- What is required -
Work through the lines of the material below, note those with the word "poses", and give their number, nothing else.

- Given material -
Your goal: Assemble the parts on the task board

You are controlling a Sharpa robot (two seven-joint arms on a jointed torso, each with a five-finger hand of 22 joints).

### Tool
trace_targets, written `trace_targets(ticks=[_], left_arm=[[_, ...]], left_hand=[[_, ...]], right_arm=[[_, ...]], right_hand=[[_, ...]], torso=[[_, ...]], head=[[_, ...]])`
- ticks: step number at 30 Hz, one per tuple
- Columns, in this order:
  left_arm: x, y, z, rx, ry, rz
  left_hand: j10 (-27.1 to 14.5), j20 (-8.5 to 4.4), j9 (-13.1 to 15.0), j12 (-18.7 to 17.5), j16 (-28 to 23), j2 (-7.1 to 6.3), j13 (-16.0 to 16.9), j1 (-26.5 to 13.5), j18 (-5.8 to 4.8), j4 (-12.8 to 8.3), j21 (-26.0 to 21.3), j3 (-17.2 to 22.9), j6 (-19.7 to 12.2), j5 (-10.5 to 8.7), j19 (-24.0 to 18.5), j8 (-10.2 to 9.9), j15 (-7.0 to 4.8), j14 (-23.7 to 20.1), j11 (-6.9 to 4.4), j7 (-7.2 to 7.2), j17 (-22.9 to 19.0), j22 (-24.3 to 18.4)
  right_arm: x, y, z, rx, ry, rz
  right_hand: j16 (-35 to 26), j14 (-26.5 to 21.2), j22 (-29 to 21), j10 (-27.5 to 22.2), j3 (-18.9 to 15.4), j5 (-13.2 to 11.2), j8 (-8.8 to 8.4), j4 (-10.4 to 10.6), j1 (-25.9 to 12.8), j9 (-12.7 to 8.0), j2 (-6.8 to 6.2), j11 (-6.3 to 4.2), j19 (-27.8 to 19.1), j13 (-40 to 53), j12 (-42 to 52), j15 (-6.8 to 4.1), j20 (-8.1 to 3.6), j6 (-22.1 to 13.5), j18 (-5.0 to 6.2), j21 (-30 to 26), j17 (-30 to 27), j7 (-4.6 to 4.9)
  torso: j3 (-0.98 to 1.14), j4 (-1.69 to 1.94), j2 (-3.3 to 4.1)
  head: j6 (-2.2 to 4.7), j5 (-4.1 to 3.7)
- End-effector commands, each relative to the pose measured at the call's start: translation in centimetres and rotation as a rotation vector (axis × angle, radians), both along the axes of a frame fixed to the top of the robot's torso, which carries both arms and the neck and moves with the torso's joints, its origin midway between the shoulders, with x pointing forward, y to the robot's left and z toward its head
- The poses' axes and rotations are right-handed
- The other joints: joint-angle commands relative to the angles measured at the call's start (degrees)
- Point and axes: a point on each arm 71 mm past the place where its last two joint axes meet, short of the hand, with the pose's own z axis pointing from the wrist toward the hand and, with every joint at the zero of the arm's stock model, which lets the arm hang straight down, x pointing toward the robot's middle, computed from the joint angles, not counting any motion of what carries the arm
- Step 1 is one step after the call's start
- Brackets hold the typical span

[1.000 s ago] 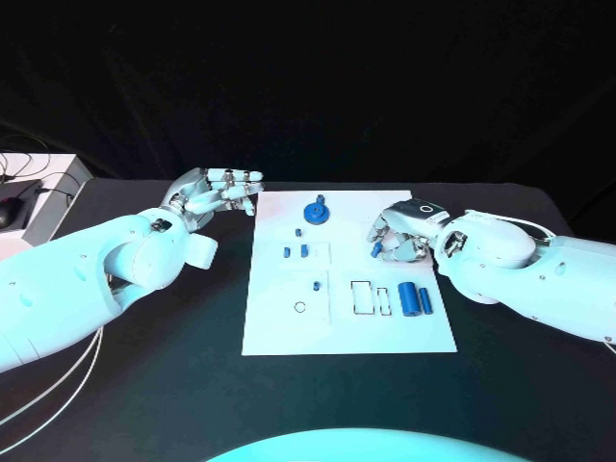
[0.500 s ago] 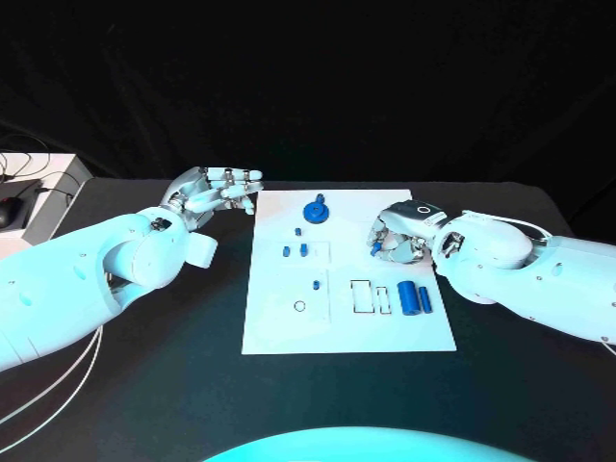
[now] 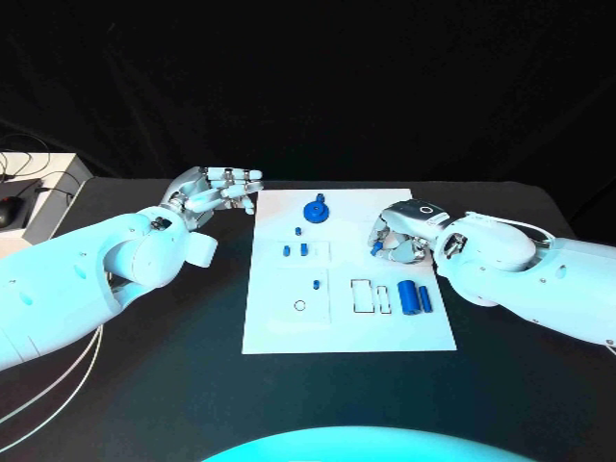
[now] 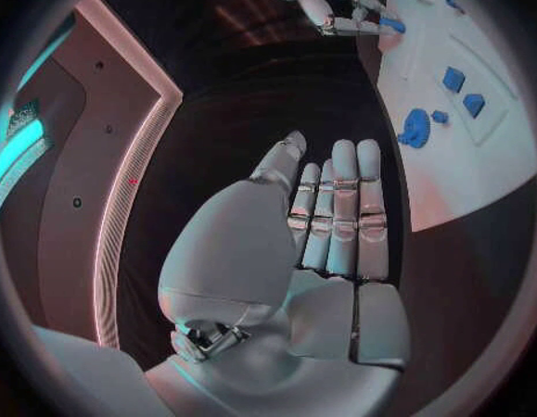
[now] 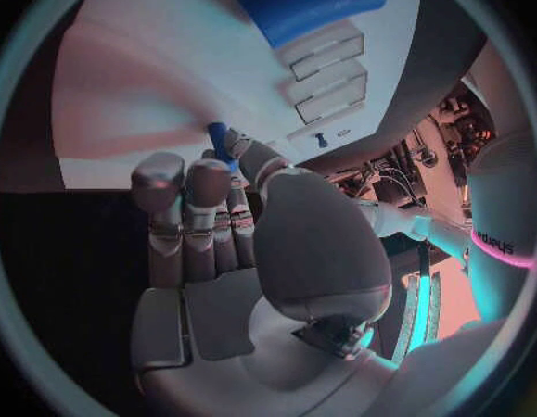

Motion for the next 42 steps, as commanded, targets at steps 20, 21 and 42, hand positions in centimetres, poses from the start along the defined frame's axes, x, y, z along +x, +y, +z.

- Result of this exercise -
2